- Action item: Please repeat the listing exactly, starting at its first line and stopping after the line that contains "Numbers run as".

- Information provided:
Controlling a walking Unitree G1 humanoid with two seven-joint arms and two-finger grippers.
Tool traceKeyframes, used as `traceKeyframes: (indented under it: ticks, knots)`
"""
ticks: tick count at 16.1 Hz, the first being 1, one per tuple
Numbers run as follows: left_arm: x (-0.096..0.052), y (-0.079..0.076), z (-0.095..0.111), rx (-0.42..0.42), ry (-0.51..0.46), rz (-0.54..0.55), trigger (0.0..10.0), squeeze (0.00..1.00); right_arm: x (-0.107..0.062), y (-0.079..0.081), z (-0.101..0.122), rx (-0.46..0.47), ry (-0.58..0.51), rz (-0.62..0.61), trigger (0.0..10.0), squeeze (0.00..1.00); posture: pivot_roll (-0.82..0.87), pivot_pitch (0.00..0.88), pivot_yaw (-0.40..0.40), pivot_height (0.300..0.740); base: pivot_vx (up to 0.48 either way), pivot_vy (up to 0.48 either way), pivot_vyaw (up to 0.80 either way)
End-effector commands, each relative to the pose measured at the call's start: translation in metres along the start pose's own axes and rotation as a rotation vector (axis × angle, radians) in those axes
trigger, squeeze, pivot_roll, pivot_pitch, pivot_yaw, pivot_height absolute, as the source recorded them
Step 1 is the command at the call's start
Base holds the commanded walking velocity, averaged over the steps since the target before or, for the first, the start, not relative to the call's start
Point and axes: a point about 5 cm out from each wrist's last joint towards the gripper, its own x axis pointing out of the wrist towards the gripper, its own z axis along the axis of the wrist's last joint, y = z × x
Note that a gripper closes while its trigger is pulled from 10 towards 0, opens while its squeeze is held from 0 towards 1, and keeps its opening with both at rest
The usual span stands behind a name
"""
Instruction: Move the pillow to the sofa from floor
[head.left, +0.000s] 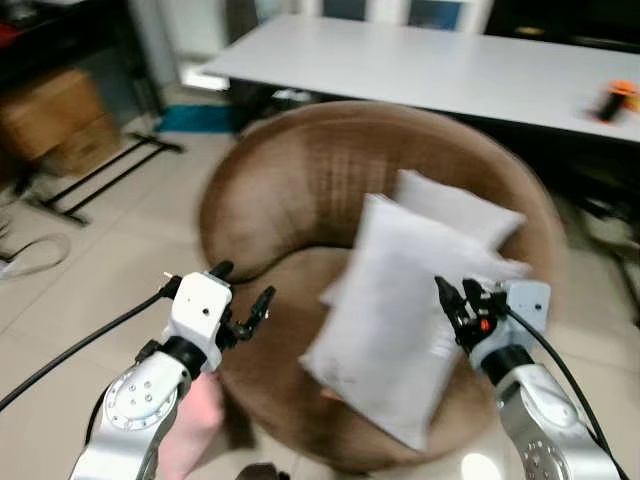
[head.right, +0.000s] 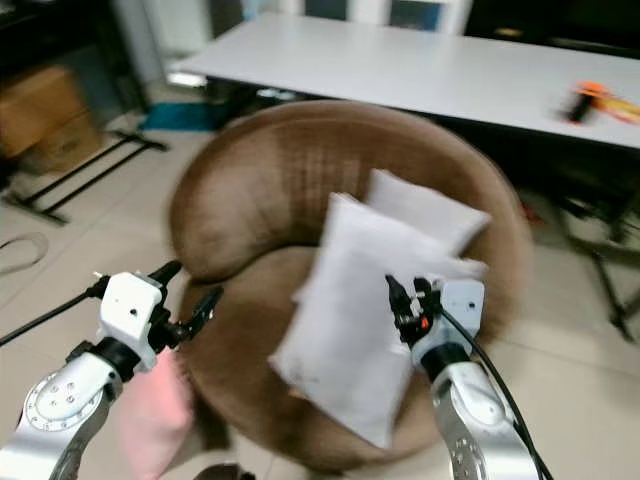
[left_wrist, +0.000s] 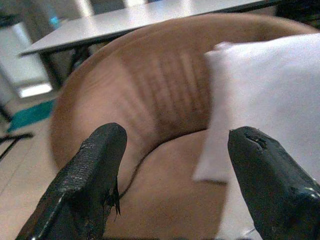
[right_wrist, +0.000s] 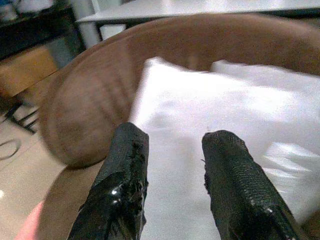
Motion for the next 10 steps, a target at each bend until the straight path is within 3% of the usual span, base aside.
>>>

- Result for this task:
Controlling a walking Unitree G1 humanoid with two seven-joint arms and two-finger grippers.
Tool traceKeyframes, used as `traceKeyframes: (indented under it: ticks, knots)`
"""
ticks: tick count at 16.1 Hz, the first being 1, one per tuple
Numbers run as follows: left_arm: x (-0.096..0.052), y (-0.079..0.076), z (-0.095..0.111), rx (-0.42..0.42), ry (-0.51..0.46), rz (-0.54..0.55), trigger (0.0..10.0), squeeze (0.00..1.00); right_arm: x (-0.107..0.062), y (-0.079..0.081), z (-0.101..0.122), rx (-0.46..0.47), ry (-0.58..0.51), rz (-0.62..0.61), trigger (0.0..10.0), squeeze (0.00..1.00); posture: pivot_roll (-0.82..0.87), pivot_pitch (0.00..0.88), pivot_yaw (-0.40..0.40), pivot_height (0.300..0.740); base: pivot_vx (up to 0.48 either way), pivot_vy (up to 0.48 either way), pivot_vyaw (up to 0.80 either way)

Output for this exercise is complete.